## Task brief:
Transcribe the records below exactly as written, from the opening line through the line that contains "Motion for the".

+++

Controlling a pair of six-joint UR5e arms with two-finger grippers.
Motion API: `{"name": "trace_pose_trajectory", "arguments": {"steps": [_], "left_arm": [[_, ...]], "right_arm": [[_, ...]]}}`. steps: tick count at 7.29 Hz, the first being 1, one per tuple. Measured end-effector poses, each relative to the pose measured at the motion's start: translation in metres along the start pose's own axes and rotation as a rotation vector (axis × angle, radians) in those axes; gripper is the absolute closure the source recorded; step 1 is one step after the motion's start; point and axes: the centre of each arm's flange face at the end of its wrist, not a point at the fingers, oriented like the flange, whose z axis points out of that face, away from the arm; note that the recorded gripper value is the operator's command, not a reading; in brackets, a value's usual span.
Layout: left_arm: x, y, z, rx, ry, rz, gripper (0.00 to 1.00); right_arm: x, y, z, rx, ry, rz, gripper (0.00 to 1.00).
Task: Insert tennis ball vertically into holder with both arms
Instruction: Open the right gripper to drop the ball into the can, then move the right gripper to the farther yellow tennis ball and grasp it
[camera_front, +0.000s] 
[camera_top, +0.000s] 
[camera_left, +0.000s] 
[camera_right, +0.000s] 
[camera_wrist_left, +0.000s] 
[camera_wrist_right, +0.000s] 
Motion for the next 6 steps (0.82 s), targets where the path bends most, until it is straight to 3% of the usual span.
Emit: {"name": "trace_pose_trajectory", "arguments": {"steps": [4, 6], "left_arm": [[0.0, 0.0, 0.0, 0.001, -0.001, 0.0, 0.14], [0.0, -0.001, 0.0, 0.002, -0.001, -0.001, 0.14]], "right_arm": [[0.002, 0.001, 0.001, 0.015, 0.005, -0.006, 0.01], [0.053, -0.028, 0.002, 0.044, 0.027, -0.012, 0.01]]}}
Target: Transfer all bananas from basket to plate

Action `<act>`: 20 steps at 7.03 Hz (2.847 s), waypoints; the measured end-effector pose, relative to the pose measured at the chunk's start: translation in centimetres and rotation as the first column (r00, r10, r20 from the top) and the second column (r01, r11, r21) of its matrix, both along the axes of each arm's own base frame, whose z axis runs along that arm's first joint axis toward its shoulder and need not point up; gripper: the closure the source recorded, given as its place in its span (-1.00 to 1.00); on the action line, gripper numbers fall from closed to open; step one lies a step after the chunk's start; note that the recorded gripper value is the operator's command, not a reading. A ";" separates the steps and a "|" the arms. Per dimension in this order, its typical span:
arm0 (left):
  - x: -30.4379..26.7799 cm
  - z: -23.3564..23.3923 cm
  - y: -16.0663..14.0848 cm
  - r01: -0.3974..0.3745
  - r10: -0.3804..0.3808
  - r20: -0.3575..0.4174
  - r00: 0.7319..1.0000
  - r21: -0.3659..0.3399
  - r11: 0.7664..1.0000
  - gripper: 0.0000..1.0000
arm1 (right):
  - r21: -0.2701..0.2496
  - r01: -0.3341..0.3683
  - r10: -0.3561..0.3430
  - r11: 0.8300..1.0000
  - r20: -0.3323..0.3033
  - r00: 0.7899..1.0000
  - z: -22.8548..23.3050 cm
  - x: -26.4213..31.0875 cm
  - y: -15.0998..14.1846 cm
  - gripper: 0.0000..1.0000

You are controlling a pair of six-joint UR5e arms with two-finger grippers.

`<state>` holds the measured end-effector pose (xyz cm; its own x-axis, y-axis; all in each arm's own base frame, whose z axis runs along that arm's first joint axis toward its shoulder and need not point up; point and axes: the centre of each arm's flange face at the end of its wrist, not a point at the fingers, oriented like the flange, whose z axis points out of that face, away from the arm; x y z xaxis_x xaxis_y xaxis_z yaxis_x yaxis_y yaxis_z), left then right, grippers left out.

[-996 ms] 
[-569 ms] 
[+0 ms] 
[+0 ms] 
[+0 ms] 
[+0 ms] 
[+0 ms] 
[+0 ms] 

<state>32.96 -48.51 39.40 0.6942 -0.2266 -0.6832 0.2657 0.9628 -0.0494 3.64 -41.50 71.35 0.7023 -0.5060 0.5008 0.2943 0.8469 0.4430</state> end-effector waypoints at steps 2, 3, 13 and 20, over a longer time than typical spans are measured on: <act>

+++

## Problem solution:
Controlling a pair of six-joint UR5e arms with two-finger grippers.
Motion API: `{"name": "trace_pose_trajectory", "arguments": {"steps": [_], "left_arm": [[_, ...]], "right_arm": [[_, ...]]}}`. steps: tick count at 7.29 Hz, the first being 1, one per tuple. Measured end-effector poses, each relative to the pose measured at the motion's start: translation in metres along the start pose's own axes and rotation as a rotation vector (axis × angle, radians) in those axes; gripper is the absolute closure the source recorded; step 1 is one step after the motion's start; point and axes: the centre of each arm's flange face at the end of its wrist, not a point at the fingers, oriented like the flange, whose z axis points out of that face, away from the arm; note that the recorded gripper value is the operator's command, not a reading; in brackets, a value's usual span.
Layout: left_arm: x, y, z, rx, ry, rz, gripper (0.00 to 1.00); right_arm: x, y, z, rx, ry, rz, gripper (0.00 to 1.00).
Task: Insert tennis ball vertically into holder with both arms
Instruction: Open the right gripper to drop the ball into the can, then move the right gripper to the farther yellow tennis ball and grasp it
[camera_front, +0.000s] 
[camera_top, +0.000s] 
[camera_left, +0.000s] 
[camera_right, +0.000s] 
[camera_wrist_left, +0.000s] 
[camera_wrist_right, +0.000s] 
Motion for the next 6 steps (0.82 s), targets where the path bends most, until it is straight to 3% of the usual span.

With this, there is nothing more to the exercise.